■ Exercise: Every line that contains the word "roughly" should be copied from the records below.
:: Data to examine
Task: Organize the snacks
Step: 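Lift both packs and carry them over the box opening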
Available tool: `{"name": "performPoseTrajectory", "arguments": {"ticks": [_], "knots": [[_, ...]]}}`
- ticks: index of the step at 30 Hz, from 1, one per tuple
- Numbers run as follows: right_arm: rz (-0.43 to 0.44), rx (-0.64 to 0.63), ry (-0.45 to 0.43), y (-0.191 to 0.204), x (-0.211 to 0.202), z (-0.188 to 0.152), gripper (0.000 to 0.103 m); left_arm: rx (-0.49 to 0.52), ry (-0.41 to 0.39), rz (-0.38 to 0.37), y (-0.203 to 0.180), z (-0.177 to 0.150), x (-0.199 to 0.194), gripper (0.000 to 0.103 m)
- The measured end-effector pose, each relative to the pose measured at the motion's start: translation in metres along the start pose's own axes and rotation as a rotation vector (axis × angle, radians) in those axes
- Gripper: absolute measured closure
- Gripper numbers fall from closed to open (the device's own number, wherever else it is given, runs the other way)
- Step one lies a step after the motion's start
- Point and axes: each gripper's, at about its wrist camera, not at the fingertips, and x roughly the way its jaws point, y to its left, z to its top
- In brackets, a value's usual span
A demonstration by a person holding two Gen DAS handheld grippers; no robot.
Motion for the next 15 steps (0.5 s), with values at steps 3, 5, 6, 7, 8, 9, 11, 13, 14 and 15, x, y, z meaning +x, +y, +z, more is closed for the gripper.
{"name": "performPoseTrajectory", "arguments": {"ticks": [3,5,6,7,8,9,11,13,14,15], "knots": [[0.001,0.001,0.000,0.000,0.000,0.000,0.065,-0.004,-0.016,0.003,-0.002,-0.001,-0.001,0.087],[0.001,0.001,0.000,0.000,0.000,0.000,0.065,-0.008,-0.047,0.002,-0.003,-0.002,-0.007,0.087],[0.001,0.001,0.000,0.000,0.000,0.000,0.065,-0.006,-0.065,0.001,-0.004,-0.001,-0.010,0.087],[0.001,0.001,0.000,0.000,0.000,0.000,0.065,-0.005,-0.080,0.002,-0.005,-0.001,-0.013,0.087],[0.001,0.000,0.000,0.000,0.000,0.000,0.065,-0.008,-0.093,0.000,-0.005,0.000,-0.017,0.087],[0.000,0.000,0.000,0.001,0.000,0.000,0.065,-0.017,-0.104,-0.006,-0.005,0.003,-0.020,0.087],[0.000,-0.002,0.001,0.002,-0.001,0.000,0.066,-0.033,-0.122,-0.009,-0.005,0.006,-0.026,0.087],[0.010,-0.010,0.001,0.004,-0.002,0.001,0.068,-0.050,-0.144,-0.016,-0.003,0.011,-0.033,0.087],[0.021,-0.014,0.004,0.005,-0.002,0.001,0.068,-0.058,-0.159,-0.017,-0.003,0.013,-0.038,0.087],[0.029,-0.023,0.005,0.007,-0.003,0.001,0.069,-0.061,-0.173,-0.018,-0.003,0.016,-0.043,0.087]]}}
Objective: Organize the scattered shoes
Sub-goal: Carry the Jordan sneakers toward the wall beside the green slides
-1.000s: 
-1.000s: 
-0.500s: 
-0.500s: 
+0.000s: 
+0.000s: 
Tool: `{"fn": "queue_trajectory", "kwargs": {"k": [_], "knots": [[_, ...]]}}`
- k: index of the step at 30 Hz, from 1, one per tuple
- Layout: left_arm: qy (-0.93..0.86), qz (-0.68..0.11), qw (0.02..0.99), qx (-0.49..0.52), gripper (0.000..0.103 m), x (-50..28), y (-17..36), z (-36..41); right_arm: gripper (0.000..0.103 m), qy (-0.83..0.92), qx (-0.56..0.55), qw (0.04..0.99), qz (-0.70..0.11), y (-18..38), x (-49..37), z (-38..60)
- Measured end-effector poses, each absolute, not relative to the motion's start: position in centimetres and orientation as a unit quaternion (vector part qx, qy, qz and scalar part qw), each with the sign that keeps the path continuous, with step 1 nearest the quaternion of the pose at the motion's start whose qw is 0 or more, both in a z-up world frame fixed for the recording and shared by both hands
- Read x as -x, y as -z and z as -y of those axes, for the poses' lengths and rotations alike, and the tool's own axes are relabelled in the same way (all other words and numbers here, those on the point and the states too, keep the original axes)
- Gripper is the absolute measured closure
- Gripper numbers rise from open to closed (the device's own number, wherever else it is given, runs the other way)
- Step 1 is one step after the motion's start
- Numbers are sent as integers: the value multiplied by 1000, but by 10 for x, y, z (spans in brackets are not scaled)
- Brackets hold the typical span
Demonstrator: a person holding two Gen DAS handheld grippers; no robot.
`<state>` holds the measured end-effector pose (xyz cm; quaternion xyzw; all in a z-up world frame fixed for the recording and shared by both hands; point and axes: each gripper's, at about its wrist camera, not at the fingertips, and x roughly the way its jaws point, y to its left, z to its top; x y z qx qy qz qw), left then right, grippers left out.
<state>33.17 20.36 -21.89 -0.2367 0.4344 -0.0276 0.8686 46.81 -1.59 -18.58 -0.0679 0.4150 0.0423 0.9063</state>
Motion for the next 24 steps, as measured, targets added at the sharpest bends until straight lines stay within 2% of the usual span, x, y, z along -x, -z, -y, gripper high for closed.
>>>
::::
■ Exercise answer:
- Point and axes: each gripper's, at about its wrist camera, not at the fingertips, and x roughly the way its jaws point, y to its left, z to its top
`<state>` holds the measured end-effector pose (xyz cm; quaternion xyzw; all in a z-up world frame fixed for the recording and shared by both hands; point and axes: each gripper's, at about its wrist camera, not at the fingertips, and x roughly the way its jaws point, y to its left, z to its top; x y z qx qy qz qw), left then right, grippers left out.

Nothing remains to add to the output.